## What is expected
Write out each line from the data below that includes the word "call".

## Dataset extract
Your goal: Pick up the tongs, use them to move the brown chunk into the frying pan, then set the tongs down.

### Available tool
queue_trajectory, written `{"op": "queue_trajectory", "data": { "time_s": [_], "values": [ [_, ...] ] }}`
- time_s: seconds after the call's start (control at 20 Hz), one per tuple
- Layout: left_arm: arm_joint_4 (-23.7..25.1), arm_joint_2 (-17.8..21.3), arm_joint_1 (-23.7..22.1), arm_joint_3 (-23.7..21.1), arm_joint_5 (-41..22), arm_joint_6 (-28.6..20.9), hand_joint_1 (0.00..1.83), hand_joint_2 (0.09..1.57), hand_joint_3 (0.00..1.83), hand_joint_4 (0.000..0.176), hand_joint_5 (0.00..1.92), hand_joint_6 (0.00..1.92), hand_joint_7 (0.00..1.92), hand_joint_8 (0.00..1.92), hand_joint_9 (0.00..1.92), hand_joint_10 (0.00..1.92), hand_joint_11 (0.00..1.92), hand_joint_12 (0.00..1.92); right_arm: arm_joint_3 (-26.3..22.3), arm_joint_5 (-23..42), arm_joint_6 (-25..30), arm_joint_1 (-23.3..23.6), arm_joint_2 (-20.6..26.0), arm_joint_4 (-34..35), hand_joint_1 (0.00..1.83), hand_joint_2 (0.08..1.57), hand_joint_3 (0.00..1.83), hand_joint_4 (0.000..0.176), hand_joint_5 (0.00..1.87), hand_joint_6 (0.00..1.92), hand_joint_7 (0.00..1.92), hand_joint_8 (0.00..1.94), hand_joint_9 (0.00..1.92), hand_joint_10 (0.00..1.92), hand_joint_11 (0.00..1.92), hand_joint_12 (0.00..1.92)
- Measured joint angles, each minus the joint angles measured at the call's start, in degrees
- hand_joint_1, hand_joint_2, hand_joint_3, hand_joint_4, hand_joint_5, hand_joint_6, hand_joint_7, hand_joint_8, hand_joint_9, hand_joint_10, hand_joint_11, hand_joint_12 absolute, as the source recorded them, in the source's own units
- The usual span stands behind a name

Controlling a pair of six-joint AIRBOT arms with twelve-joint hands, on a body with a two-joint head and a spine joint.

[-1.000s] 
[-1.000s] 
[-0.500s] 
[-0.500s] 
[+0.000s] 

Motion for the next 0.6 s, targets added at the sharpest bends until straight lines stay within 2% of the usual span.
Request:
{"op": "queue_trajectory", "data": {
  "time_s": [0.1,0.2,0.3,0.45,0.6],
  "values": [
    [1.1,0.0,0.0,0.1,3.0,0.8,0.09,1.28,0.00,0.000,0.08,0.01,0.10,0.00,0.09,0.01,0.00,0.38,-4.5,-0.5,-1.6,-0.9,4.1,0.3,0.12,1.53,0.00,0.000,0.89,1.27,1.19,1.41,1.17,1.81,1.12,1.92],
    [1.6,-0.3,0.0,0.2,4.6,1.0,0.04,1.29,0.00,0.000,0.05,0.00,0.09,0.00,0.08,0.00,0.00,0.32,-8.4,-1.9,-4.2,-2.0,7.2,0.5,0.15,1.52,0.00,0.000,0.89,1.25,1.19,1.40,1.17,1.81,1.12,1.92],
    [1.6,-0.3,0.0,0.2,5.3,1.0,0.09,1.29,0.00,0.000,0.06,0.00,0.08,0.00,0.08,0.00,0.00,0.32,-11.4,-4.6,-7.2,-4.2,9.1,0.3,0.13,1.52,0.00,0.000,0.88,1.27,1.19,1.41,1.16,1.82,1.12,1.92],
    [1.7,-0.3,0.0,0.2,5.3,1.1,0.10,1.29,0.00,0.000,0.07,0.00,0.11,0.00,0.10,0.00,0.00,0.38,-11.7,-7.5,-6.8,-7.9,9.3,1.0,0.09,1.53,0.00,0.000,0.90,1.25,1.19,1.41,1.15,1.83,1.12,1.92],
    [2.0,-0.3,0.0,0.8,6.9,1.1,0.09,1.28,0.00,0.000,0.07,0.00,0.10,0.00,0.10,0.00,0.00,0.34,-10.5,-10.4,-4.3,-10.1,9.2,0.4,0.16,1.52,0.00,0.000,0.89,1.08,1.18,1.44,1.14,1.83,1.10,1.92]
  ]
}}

## Your solution
- time_s: seconds after the call's start (control at 20 Hz), one per tuple
- Measured joint angles, each minus the joint angles measured at the call's start, in degrees

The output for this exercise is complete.